* [Work required] In the records below, count every line that contains the word "clear" and report only the total.

* [The records]
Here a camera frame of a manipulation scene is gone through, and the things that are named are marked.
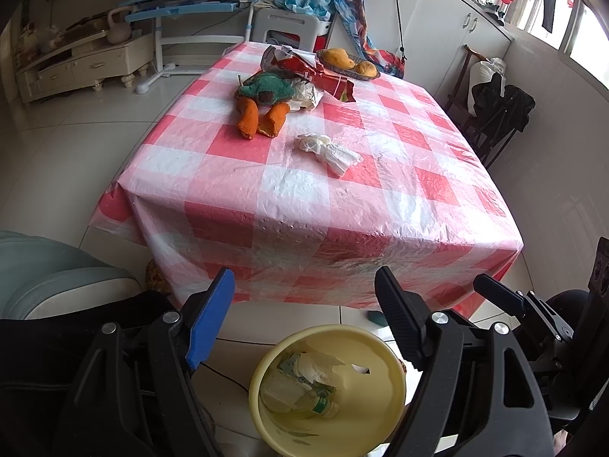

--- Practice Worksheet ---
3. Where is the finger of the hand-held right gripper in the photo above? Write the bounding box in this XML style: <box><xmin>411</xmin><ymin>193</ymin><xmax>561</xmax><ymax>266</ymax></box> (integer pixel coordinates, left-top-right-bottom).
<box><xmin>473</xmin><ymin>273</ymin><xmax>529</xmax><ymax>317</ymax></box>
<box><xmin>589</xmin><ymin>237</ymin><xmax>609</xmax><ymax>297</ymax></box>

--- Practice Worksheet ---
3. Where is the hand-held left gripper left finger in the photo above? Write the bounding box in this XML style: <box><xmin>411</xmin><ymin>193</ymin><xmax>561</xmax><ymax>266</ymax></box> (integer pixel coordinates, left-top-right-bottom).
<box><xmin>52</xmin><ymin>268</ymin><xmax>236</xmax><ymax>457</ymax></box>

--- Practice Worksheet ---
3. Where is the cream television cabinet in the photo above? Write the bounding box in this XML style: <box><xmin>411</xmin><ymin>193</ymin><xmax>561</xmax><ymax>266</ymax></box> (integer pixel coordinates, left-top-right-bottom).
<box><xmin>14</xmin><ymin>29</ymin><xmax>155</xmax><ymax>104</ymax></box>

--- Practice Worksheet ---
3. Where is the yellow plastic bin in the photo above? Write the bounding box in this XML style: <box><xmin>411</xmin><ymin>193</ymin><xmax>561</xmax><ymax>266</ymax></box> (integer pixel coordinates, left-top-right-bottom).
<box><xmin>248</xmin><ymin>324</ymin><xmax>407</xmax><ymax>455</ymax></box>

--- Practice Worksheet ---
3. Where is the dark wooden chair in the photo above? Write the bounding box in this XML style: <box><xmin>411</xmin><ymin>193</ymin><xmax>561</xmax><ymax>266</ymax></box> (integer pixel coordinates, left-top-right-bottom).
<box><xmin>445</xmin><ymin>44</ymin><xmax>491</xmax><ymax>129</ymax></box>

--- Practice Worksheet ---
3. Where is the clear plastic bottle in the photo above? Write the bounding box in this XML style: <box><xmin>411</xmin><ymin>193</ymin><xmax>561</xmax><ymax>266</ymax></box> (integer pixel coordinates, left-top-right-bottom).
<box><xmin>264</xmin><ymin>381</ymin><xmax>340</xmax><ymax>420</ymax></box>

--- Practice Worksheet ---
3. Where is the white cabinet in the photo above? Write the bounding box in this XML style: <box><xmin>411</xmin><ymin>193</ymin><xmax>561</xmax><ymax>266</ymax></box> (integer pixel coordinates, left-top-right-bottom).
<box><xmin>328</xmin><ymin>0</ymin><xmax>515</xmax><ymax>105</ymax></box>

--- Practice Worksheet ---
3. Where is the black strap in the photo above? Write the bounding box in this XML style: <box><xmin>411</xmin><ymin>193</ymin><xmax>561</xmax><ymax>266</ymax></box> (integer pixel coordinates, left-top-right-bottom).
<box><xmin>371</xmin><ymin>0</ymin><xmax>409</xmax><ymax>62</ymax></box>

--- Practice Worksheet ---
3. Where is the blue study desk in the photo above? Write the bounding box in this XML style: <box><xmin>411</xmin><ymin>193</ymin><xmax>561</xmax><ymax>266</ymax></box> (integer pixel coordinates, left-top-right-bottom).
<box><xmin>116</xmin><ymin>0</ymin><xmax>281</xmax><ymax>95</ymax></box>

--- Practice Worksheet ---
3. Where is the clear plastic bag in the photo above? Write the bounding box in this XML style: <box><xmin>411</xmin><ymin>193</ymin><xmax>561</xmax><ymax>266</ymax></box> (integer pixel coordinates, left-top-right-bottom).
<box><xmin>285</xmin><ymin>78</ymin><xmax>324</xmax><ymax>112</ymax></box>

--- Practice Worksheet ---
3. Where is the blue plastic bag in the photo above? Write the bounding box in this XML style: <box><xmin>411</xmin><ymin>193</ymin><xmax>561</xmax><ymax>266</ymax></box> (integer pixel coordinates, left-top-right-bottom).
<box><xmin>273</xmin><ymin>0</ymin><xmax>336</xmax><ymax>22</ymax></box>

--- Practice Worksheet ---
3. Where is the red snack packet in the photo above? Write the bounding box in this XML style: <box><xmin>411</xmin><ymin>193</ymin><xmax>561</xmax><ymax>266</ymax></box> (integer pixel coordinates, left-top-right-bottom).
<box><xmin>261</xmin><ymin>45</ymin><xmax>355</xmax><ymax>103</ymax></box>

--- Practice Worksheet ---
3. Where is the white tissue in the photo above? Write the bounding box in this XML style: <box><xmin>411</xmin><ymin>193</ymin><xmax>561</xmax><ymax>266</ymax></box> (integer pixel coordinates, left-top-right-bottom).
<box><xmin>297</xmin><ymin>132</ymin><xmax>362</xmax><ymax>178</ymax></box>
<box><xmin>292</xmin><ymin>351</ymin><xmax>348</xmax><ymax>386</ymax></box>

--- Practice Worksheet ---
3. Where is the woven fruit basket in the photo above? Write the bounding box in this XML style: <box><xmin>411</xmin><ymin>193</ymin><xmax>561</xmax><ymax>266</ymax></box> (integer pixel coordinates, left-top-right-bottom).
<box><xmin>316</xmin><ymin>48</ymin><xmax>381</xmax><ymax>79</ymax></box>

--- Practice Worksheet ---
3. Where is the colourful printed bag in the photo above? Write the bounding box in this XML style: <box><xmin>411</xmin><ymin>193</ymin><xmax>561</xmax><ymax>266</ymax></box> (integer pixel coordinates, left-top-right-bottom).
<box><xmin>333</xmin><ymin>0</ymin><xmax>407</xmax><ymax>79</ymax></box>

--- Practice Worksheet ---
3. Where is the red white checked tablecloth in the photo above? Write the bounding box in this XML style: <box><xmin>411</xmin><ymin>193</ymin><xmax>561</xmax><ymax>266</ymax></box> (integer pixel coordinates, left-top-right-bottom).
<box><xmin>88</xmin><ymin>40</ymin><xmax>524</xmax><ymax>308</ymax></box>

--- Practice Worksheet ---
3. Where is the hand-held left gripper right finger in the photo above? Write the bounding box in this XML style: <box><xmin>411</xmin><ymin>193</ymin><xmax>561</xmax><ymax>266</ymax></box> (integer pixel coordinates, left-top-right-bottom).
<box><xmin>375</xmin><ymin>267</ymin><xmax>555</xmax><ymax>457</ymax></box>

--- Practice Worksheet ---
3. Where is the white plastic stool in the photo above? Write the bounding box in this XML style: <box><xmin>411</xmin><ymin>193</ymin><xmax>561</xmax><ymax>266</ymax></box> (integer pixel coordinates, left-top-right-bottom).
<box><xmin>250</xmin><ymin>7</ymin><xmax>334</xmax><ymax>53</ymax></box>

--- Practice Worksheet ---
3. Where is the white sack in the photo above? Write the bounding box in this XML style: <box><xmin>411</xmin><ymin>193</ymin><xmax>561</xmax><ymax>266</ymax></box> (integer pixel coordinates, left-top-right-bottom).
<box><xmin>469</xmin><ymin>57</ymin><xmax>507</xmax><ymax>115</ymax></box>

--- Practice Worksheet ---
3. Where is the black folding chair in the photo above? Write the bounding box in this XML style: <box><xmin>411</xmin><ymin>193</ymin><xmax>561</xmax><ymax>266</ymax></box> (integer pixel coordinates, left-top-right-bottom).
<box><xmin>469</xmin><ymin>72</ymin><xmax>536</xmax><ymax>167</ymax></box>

* [Task response] 2